WHAT TO DO: Once the line with "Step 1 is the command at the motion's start" is found, repeat it and all later lines exactly through the end of the listing below, with the pictures left out.

SUPPLIED INFORMATION:
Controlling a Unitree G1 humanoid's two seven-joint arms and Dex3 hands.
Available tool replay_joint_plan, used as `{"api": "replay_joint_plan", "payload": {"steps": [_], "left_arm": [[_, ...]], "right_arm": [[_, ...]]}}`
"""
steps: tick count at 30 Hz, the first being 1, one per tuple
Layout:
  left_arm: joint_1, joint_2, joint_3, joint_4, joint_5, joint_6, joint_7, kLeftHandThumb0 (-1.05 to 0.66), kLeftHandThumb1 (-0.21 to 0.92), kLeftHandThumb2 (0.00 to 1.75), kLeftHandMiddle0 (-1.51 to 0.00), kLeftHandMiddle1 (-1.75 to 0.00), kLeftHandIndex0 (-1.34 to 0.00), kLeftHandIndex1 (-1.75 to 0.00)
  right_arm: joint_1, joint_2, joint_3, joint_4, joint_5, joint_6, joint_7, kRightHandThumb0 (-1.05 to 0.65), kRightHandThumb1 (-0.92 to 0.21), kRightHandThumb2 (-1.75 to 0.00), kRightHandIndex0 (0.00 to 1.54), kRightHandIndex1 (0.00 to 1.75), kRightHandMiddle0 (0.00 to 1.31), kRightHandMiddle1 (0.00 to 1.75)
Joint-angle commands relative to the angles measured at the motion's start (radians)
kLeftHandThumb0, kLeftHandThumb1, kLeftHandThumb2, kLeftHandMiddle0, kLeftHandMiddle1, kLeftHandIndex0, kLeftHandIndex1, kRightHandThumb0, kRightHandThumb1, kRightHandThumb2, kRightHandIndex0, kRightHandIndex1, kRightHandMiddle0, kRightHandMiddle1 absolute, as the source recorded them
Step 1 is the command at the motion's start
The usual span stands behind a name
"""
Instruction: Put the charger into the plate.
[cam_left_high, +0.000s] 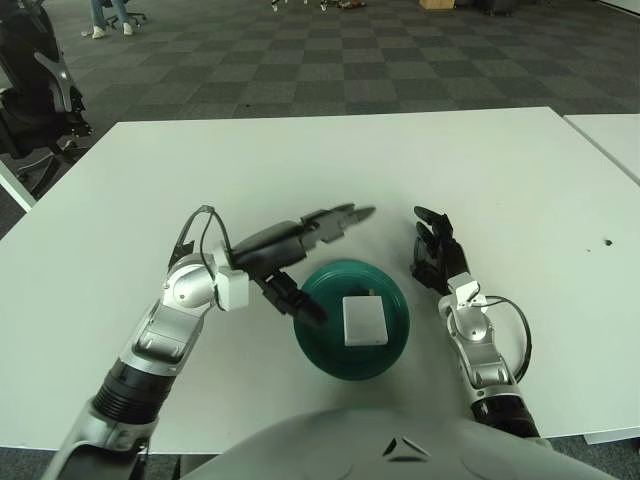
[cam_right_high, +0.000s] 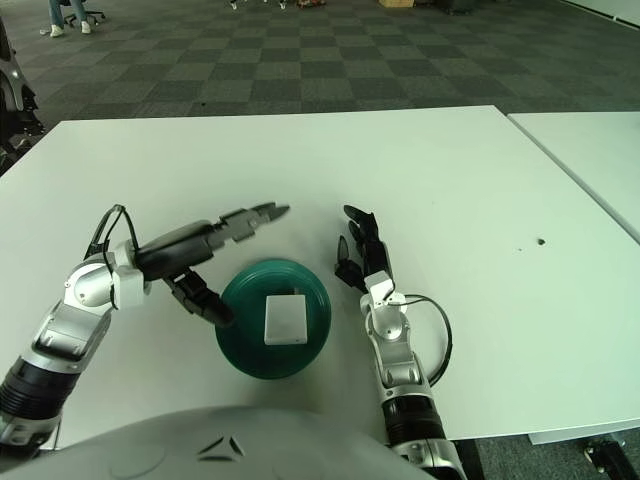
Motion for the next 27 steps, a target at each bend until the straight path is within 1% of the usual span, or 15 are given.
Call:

PROBLEM SOLUTION:
Step 1 is the command at the motion's start
The usual span stands behind a name
"""
Instruction: Put the charger into the plate.
[cam_left_high, +0.000s] 
[cam_right_high, +0.000s] 
Motion for the next 27 steps, a target at each bend until the straight path is within 1% of the usual span, or 15 are given.
Call:

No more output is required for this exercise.